Friday, June 22, 2012

Second Rolfing Session - Walking

Yesterday's big event was my second Rolfing session, and I am still loving it!

This appointment's focus was on how I walk. 

We started by evaluating how well my newly lifted shoes level my hips.  Not only are my hips more level than when I walked in for my first appointment, but she told me I am moving more normally than 3 weeks ago.  Then we moved to my feet.

Looks like, in this situation, EDS is a benefit.  The joints between the carpals, the small bones in the foot, are very flexible.  She was able to easily get them moving, which was a little scary at first since I have slipped some of these joints before.  We worked with what it feels like to move the foot properly as if walking, then she moved on to my legs and hips.

One of my legs likes to turn out.  Through deep tissue massage she turned it in and helped me to feel how it should face forward.  This also involved the hips and teaching my coccyx, or tail, that it is separate from the hips.

Then, I got up and walked.

It is strange that I now understand what I've been told for years about, "walk on the outside of your foot."  It involves a lot of rolling of the foot, bending of the knees, movement in the hips.  And, I didn't fall!

As I've aged I've become more scared of falling.  In my defense, falling has resulted in much bruising, subluxations, and dislocations.  It hurts a lot!  The body's natural reaction is to defend against this, but it does it by limiting or eliminating natural movement.  This, in turn, causes more instability and can actually cause more falls.  A vicious cycle. 

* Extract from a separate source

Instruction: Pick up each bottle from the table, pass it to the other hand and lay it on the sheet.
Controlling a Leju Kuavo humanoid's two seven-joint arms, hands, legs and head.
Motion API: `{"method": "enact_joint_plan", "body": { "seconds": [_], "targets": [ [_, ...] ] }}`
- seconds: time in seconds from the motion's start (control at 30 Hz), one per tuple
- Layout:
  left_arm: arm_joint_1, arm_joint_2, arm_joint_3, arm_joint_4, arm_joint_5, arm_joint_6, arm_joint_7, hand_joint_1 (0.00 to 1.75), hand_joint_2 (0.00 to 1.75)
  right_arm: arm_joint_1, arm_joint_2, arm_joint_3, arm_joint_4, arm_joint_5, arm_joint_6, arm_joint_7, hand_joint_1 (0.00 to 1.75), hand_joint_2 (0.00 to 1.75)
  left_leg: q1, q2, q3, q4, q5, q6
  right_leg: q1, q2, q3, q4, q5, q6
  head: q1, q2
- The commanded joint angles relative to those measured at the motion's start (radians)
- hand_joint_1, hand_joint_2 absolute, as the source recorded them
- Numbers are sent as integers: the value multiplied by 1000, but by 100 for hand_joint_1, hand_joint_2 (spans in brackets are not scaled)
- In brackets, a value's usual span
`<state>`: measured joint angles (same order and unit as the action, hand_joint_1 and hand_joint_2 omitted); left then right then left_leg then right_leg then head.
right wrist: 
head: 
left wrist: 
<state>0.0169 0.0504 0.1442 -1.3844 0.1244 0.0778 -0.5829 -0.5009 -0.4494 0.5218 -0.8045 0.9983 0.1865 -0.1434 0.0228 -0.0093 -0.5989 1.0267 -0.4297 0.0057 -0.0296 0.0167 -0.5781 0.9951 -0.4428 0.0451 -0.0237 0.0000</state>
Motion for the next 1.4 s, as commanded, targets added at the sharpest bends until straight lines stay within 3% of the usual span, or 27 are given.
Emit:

I would not have believed anyone if I was told that to minimize pain I had to learn to walk again.

Monday, June 18, 2012

Alternatives to Surgery

My last update was about the immediate need for surgery. 

Hasn't happened.

I consulted with an adult scoliosis expert at the same hospital as my EDS specialist.  His conclusions:  I'm too scary to operate on.  I would be in more physical pain with more physical limitations after surgery.  I am flexible enough that there would be a near total curve reduction (as evidenced by a push-pull x-ray series), but the odds are for a lower quality of life. 

My orthopedic specialist thinks the surgeon is too comfortable in his tenured teaching position and wants another opinion.  Me?  If one of the best of the best says, "Eek!" I want to try non-conventional alternatives first.  I won the argument.

At this time I am working with a new orthotic/prosthetic specialist who reevaluated my short leg and changed my shoe situation.  I am spending the next two months, the warmest and my least painful, walking in and adapting to the changes before we determine if this is best.  After a few hours in my new sneakers I already decided I like it if for no other reason than I am  very stable.

I also am seeing a physical therapist who specializes in a technique called Rolfing.  So far I like the results and have even gained about 2 inches of height!  Granted, I shrank almost an inch between the first and second session, but I have experienced minimal back pain (though my back muscles are very tired at the end of the day even if I skip my exercises!).

So, I'm heading into the summer with no surgical scars, new physical therapy technique, new shoe lifts, and a positive attitude.  Let's see where this road takes me!